**WHAT THE TASK ASKS:**
For every line in the records that has the word "dark", make a copy.
═════ PROVIDED INFORMATION
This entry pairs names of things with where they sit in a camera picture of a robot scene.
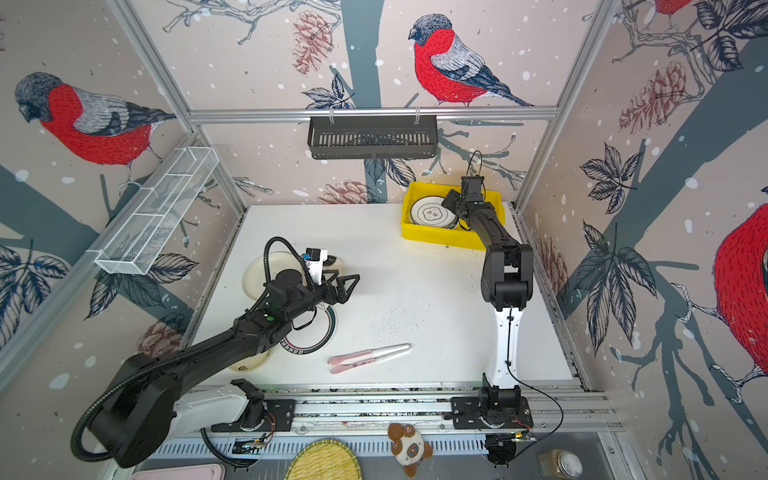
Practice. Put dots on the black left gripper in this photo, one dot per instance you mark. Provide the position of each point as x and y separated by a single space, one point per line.
341 295

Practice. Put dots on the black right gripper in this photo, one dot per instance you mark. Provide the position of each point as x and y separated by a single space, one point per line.
453 199

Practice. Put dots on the cream plate black green patch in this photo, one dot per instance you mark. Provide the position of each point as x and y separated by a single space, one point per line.
334 263

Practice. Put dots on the yellow plastic bin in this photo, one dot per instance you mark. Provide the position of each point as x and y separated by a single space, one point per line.
438 237

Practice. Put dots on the plate green rim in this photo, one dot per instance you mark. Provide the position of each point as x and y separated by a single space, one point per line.
311 331

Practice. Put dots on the cream bear print plate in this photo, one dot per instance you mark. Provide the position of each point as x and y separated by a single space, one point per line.
254 279

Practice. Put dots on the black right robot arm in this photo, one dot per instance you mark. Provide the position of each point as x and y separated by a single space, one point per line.
506 283

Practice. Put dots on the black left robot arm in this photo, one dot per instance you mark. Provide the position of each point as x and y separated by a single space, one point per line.
133 416

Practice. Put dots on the pink white utensil upper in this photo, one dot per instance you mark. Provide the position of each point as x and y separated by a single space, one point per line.
366 354

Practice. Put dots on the woven yellow green mat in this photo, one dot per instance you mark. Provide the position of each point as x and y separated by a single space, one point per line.
325 459

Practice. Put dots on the plush toy brown white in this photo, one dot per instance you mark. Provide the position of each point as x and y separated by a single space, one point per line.
408 447

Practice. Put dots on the pink tray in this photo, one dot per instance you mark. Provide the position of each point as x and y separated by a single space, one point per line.
193 472

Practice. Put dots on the jar with white lid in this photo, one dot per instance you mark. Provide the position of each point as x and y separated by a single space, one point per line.
559 464

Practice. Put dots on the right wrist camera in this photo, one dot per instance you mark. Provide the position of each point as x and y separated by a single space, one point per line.
472 189

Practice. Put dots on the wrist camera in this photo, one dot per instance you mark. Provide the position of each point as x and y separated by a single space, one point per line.
314 259
472 189

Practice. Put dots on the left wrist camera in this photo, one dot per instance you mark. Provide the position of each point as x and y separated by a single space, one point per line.
314 259

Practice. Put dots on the black hanging wire basket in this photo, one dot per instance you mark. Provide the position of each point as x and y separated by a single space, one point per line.
373 137

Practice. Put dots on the white wire mesh basket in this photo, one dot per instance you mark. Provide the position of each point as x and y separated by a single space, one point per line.
141 238

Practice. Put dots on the aluminium frame top bar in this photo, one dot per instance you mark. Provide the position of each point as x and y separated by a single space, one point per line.
249 116

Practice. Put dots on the aluminium rail base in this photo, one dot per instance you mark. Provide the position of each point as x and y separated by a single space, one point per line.
290 417

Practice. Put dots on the aluminium frame post right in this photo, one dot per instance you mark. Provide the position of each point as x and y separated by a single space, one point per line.
599 22

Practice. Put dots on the aluminium frame post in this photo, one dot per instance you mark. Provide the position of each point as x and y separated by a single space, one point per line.
599 22
137 34

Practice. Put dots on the aluminium frame post left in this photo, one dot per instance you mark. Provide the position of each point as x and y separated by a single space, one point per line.
137 34

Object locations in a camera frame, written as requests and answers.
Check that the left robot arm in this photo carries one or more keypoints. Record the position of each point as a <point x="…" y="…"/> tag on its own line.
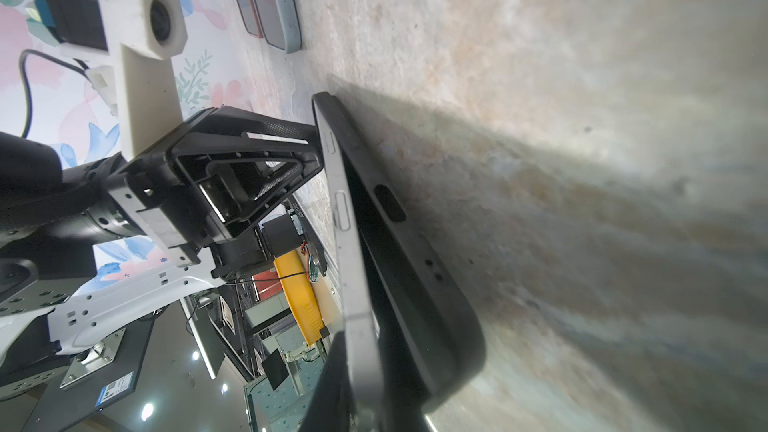
<point x="48" y="212"/>

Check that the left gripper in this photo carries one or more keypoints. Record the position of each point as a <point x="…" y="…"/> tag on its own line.
<point x="214" y="178"/>

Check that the yellow object outside cell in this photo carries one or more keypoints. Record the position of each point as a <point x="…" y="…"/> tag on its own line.
<point x="300" y="296"/>

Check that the black phone case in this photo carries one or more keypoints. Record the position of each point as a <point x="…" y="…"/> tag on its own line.
<point x="415" y="300"/>

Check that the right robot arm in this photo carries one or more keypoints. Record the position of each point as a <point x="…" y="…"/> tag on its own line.
<point x="45" y="323"/>

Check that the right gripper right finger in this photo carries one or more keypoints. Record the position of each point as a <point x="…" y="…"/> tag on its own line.
<point x="403" y="389"/>

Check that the grey-edged black phone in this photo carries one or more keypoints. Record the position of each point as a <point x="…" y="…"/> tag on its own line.
<point x="363" y="360"/>

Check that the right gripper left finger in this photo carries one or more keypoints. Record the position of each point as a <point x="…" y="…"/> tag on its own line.
<point x="331" y="403"/>

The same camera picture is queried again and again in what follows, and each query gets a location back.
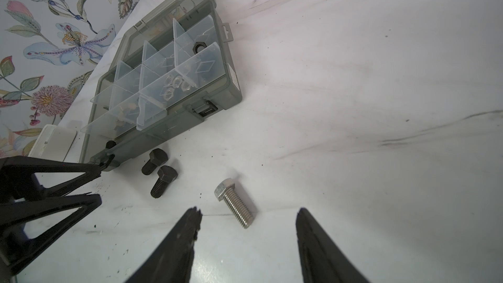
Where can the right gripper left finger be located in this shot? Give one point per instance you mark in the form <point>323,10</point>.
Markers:
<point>173,258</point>

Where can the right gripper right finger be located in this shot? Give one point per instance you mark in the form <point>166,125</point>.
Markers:
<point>321,260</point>

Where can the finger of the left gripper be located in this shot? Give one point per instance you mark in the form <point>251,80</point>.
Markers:
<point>30,178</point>
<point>28,228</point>

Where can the black hex bolt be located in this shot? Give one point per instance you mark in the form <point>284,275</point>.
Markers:
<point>157,158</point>
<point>110,144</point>
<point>166,175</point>

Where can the silver hex bolt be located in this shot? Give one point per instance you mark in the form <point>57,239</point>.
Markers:
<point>226,192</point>

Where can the silver hex nut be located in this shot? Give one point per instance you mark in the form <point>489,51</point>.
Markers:
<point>174,84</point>

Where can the black nut group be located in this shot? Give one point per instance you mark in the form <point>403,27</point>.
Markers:
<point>198,47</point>

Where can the white square clock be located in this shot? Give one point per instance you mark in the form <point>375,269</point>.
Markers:
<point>53,143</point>

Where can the grey plastic organizer box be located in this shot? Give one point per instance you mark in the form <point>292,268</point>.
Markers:
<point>128,107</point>

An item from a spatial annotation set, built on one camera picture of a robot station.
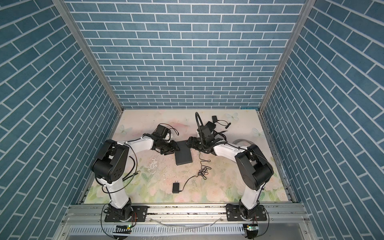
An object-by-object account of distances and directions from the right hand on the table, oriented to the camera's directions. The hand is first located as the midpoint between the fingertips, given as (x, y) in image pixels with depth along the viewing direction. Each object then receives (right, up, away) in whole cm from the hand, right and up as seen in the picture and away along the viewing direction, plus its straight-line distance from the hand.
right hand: (188, 143), depth 92 cm
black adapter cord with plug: (+28, +10, +19) cm, 35 cm away
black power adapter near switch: (+19, +15, +23) cm, 34 cm away
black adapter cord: (+9, -17, -5) cm, 19 cm away
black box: (-3, -8, +2) cm, 9 cm away
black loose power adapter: (-6, -23, -11) cm, 26 cm away
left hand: (-7, -5, +3) cm, 9 cm away
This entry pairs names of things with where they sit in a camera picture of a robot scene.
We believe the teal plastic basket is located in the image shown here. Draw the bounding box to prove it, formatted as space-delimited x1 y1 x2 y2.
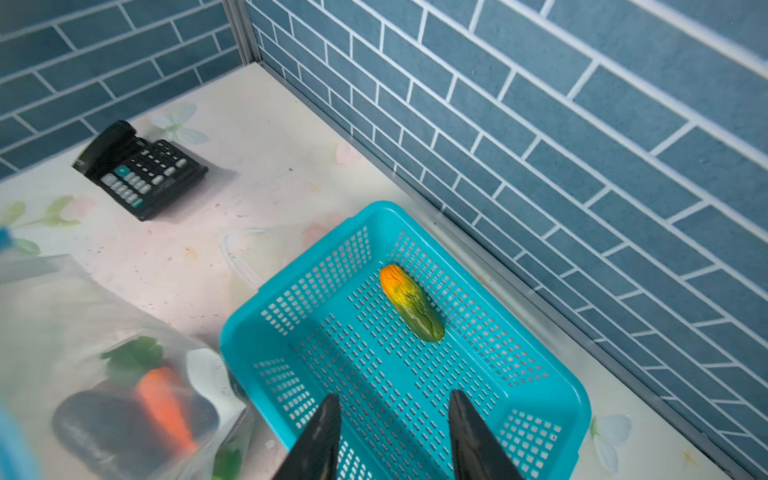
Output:
220 201 591 479

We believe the green toy leaf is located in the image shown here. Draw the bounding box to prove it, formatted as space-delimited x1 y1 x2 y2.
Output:
99 336 163 385

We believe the black desk calculator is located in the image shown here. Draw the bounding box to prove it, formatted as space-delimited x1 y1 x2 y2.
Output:
73 120 208 221

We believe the black toy eggplant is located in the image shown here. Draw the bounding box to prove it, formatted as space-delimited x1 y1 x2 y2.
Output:
52 386 222 479

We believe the orange toy carrot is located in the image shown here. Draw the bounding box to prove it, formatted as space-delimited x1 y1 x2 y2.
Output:
134 367 197 456

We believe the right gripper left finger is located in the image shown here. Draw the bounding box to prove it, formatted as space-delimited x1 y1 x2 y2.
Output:
273 394 342 480

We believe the clear zip top bag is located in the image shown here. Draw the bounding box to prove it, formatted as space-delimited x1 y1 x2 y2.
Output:
1 252 253 479

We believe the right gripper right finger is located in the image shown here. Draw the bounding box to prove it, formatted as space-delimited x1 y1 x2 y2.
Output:
448 389 523 480

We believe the orange green toy cucumber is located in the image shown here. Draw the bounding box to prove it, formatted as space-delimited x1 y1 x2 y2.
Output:
379 264 445 342

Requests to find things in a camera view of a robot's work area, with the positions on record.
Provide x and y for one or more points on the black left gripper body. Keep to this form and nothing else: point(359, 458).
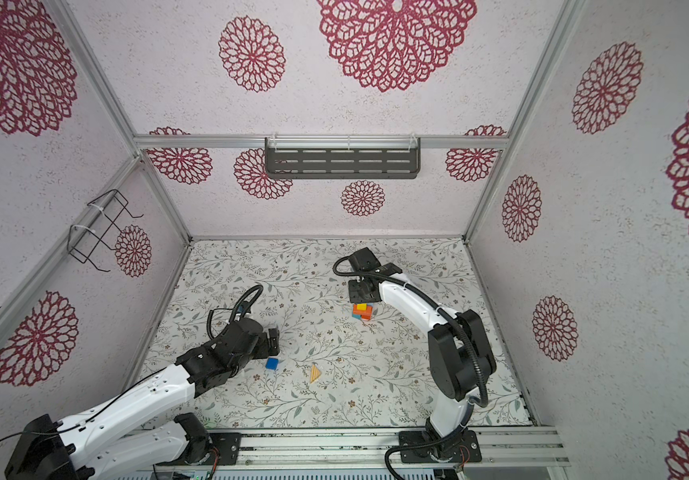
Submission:
point(263, 349)

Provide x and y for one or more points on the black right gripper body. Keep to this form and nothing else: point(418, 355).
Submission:
point(356, 291)

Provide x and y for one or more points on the dark blue wood cube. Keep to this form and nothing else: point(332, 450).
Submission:
point(272, 364)

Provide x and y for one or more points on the orange wood rectangular block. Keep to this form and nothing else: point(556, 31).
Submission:
point(363, 315)

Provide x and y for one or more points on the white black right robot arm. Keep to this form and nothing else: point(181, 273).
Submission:
point(460, 354)

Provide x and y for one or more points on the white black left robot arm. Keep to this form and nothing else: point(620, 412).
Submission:
point(103, 442)

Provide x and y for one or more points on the natural wood triangle block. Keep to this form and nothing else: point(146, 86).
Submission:
point(315, 374)

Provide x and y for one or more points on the dark grey wall shelf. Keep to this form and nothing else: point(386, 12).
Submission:
point(342, 160)

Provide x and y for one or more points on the black wire wall rack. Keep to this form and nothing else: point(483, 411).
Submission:
point(84, 239)

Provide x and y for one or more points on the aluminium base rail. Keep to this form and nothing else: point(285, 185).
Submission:
point(353, 448)

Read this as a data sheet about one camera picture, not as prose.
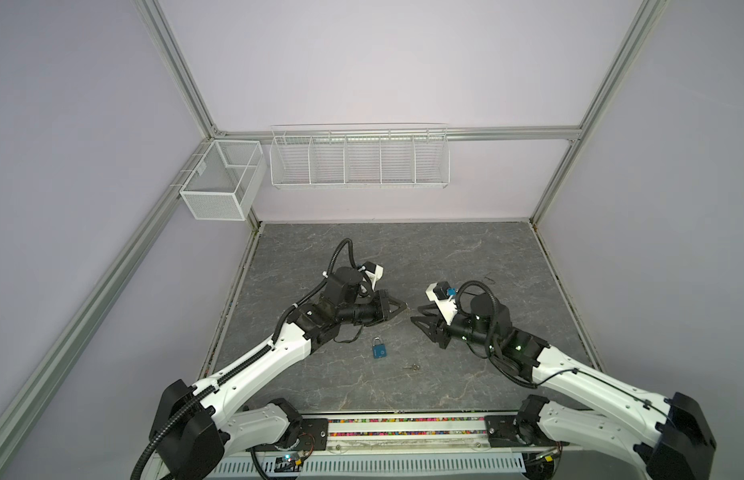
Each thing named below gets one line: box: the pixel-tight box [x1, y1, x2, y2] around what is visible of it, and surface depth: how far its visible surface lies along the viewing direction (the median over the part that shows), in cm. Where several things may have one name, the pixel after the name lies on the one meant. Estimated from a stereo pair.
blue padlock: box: [372, 336, 387, 359], surface depth 88 cm
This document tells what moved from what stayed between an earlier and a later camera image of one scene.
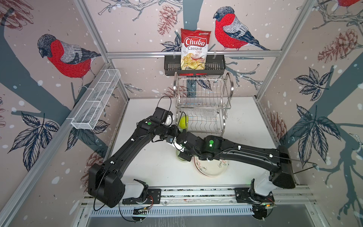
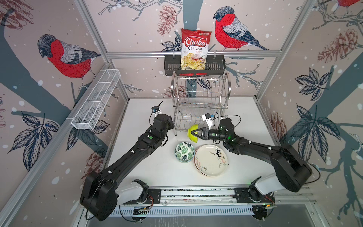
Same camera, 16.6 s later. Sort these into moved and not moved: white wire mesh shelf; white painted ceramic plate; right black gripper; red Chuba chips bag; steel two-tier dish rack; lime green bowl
Moved: lime green bowl; right black gripper
Not moved: white painted ceramic plate; steel two-tier dish rack; red Chuba chips bag; white wire mesh shelf
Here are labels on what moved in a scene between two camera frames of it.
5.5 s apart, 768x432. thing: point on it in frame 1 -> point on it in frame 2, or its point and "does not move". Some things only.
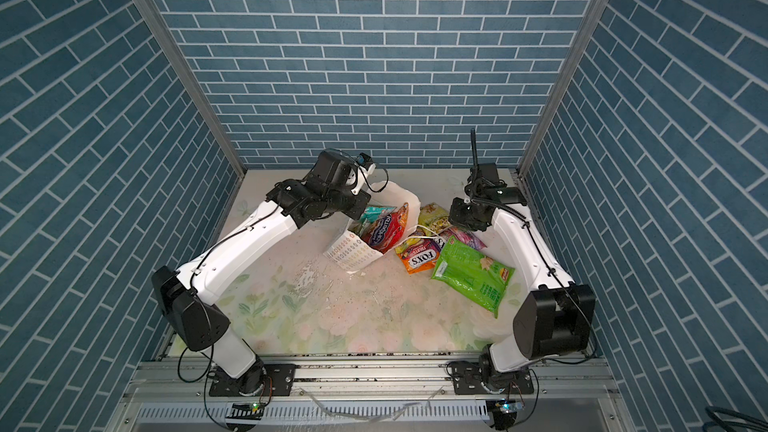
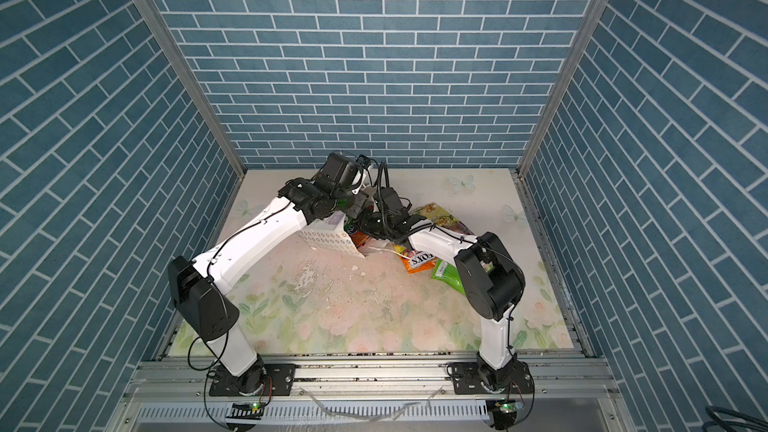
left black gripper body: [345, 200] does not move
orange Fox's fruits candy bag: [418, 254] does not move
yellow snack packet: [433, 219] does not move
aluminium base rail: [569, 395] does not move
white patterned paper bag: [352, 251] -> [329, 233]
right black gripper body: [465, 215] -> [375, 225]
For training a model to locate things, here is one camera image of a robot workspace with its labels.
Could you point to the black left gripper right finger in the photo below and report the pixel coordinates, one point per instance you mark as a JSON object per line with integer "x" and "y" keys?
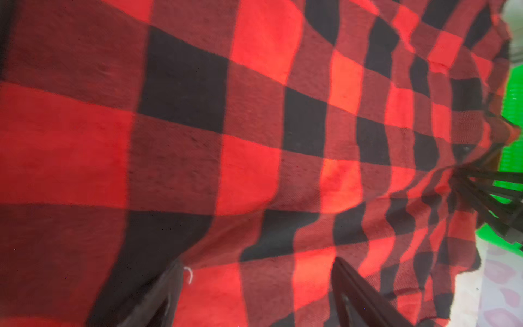
{"x": 355, "y": 297}

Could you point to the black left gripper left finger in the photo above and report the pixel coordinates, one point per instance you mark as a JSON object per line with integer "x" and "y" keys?
{"x": 159, "y": 305}

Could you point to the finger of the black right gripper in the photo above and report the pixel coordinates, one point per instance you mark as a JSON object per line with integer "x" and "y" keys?
{"x": 486, "y": 184}
{"x": 500, "y": 208}

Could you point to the red black plaid shirt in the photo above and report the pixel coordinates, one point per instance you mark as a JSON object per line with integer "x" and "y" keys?
{"x": 255, "y": 141}

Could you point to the green plastic basket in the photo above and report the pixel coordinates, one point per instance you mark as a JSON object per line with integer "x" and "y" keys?
{"x": 511, "y": 156}

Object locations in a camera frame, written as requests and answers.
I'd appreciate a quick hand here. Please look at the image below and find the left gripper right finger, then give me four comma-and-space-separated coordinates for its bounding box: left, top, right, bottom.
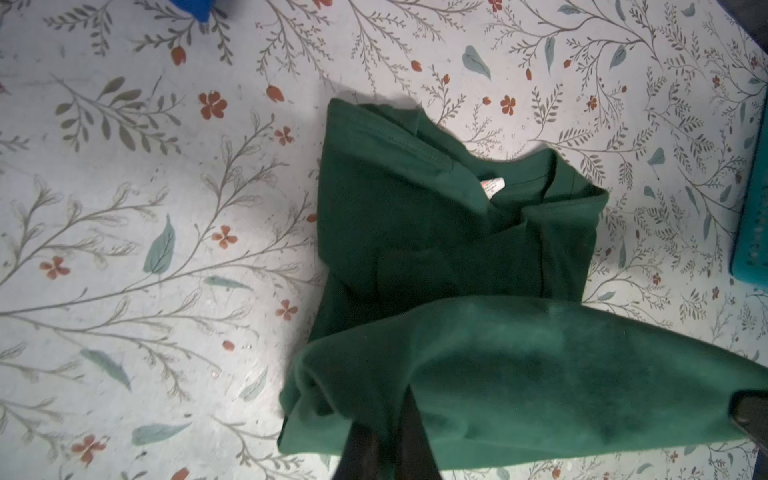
══════════
**TASK ANSWER:**
Provide x and y for one or more points on the dark blue wood cube. Keep to this form and nothing else: point(332, 450).
Provide x and y for one or more points on the dark grey wall shelf. Keep to this form and nothing else: point(386, 12).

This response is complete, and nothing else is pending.